Fairway also said the government’s analysis focused on “occupancy quotas in white/black census tracts, not the actual volume of applications and origins in majority black census tracts.”
“On the one hand, the complaint characterizes Fairway’s actions as willful and reckless, a claim that was mutually denied by the parties prior to the settlement,” the company said. “Additionally, the complaint characterizes Fairway’s actions as willful and deliberate, despite the failure of government agencies to identify any evidence to support such an allegation.”
In court documents, federal officials said Fairway made 7,913 HMDA-reportable loans from 2018 to 2022 in the Birmingham area, but only 3.3 percent were for properties in majority-black areas. In high-black areas over the same period, the rate was 0.4% of Fairway loans.
And in majority-black areas, an average of just 37.8 percent of Fairway’s loans went to black-identified applicants, meaning most of the applicants were less likely to be black, according to court documents.
Rice said he had read the court documents and was particularly concerned about the email comments. In a Facebook post, he wrote: “We are watching our own death. Our communities are suffering.”
In an interview, Rice said of the settlement’s discovery, “It showed me that it was intentional that there were no loans in places like Ensley, and you can see it all over the city. I wish more people knew how alarming redlining is. It hurts a lot of people and a lot of people are used to it.

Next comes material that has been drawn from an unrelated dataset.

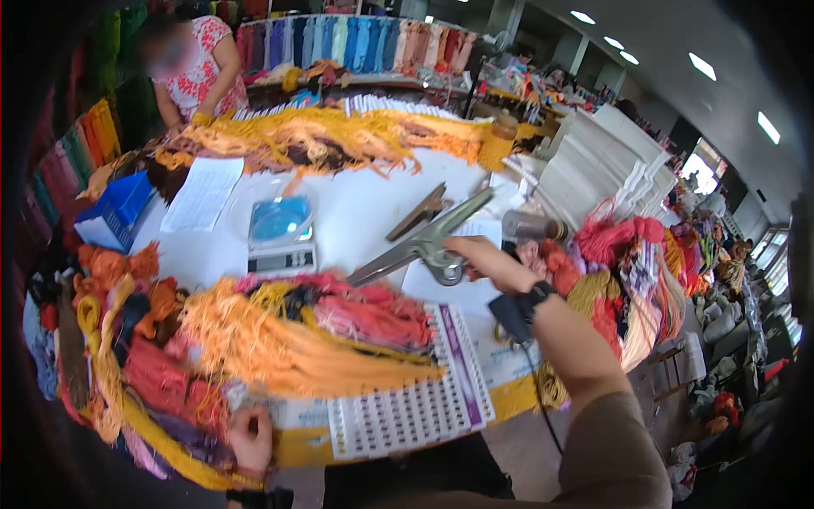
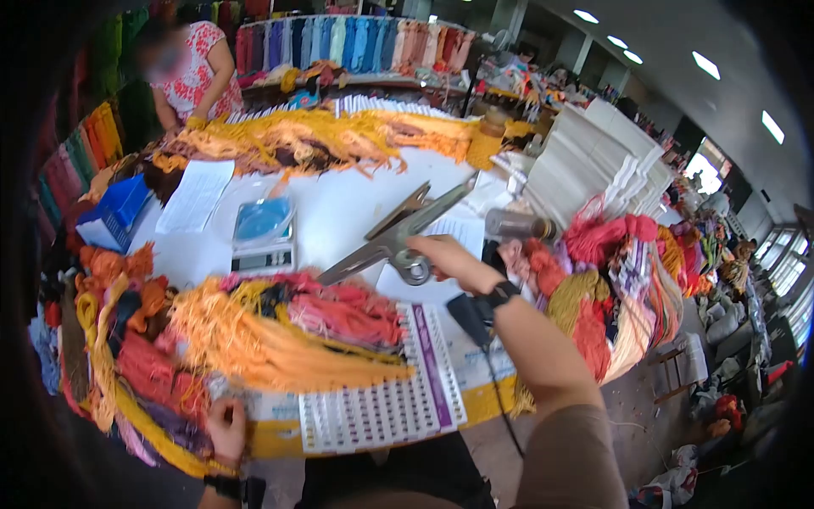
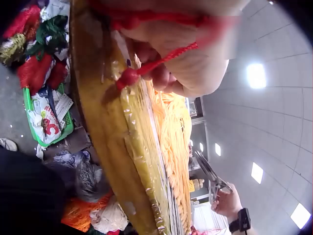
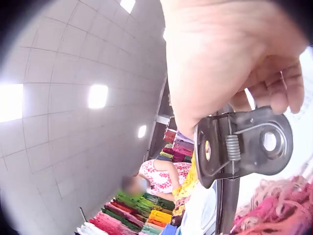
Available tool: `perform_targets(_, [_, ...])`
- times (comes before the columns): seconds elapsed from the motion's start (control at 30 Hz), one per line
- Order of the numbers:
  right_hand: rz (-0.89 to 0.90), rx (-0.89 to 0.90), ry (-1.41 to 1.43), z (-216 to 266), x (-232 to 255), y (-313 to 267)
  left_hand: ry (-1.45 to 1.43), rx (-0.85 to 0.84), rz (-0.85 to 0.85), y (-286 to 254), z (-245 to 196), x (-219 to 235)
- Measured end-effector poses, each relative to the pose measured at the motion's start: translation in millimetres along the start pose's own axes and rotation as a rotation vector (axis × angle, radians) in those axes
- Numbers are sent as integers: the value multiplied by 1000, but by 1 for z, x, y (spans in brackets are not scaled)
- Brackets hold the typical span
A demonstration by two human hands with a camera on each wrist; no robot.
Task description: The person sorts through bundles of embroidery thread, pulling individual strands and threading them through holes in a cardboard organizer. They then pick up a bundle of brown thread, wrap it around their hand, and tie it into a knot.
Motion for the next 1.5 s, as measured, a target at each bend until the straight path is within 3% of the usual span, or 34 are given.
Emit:
perform_targets(0.1, [10, -25, -86, 10, -20, 68, 63, -82, -4, 4, -13, 1])
perform_targets(0.2, [-23, -12, -99, 4, -42, 123, 130, -47, -13, 6, -20, 1])
perform_targets(0.23, [-5, -35, -122, -3, -48, 143, 193, -33, 75, 8, -33, 5])
perform_targets(0.33, [-58, -103, -50, -17, -62, 177, 241, 2, 41, 10, -36, 4])
perform_targets(0.47, [-155, -87, 108, -24, -63, 182, 268, -48, 61, 9, -27, 3])
perform_targets(0.5, [-181, 35, 58, -23, -57, 182, 266, -63, 70, 7, -21, 2])
perform_targets(0.6, [-263, 388, -186, -25, -40, 156, 105, -36, 6, 4, -8, -3])
perform_targets(0.7, [-203, 506, -499, -39, -26, 95, 180, -33, 38, 3, -4, 0])
perform_targets(0.73, [-189, 490, -489, -48, -22, 74, 170, -17, 49, 3, 0, 1])
perform_targets(0.8, [-150, 665, -721, -59, -22, 25, 143, 14, 52, 4, -3, -1])
perform_targets(0.97, [-75, 660, -772, -79, -24, -74, -91, 246, 85, 9, 20, -2])
perform_targets(1.03, [-48, 654, -804, -86, -27, -101, -74, 158, 126, 24, -12, -5])
perform_targets(1.1, [-21, 639, -868, -94, -31, -119, -253, 136, 234, 28, -61, -27])
perform_targets(1.27, [-37, 634, -907, -110, -35, -141, -126, -421, 791, -27, -169, -120])
perform_targets(1.3, [-54, 630, -913, -111, -35, -143, -131, -537, 890, -45, -179, -139])
perform_targets(1.4, [-84, 616, -963, -117, -37, -147, -108, -630, 967, -77, -175, -185])
perform_targets(1.5, [-111, 584, -1026, -120, -37, -151, 21, -689, 940, -81, -174, -196])
Point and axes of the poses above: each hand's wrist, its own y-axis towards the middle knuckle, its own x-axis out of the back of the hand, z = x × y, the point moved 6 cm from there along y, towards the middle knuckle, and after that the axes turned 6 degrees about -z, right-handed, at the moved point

He said he was encouraged by the loan subsidy program and that, as part of the agreement, Fairway would have to locate a loan or retail office in a majority-black neighborhood in the Birmingham metro area.
“I think it will be great to see them here because there are mortgage bankers that I’ve talked to locally and they don’t have enough products to reach people,” he said. “I think it’s a start.”

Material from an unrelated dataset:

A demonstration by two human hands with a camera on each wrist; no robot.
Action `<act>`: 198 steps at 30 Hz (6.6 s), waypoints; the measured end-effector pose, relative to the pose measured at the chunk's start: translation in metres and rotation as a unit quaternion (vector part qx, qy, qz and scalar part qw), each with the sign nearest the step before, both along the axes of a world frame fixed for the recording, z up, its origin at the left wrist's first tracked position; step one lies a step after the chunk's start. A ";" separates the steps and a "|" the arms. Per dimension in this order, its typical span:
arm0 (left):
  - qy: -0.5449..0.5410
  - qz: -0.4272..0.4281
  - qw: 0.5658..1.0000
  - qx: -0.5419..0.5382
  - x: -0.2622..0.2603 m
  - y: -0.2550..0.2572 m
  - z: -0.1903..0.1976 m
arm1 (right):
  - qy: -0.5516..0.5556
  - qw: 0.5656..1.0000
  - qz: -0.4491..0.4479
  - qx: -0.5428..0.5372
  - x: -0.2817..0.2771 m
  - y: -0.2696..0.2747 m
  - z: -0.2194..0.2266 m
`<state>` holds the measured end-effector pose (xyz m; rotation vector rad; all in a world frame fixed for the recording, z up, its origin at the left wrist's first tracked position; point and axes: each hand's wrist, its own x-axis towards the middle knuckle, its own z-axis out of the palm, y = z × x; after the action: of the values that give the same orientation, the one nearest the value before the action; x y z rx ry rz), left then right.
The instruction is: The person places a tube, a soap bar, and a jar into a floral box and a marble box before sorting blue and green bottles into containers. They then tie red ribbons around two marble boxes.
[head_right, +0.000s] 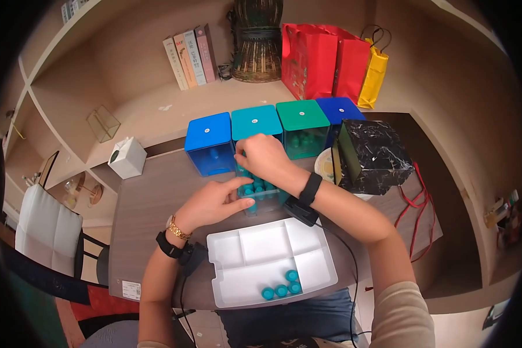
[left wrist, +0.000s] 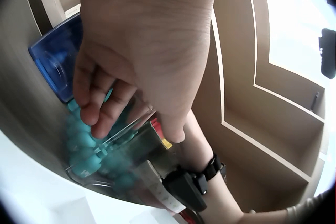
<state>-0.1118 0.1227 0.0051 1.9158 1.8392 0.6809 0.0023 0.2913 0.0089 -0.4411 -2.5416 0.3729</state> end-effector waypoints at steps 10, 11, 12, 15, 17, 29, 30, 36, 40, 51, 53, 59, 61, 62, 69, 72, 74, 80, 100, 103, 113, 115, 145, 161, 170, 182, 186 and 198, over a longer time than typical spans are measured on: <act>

George McCall, president of the Ensley Neighborhood Association, said he’s not sure why anyone would call Ensley a ghetto.
“Living in the area that we live in, I don’t think of it as a ghetto,” he said. “I understand that not everyone lives in a big mansion or if the grounds are not kept clean … We have some very nice homes in this area. If you’ve never been there to see what the areas look like, whatever people tell you, you’ll believe it.”
He is also optimistic that the settlement could change not only Fairway’s attitude but also the outlook of other banks.
“When you see that you can be held accountable, you can do better,” he said.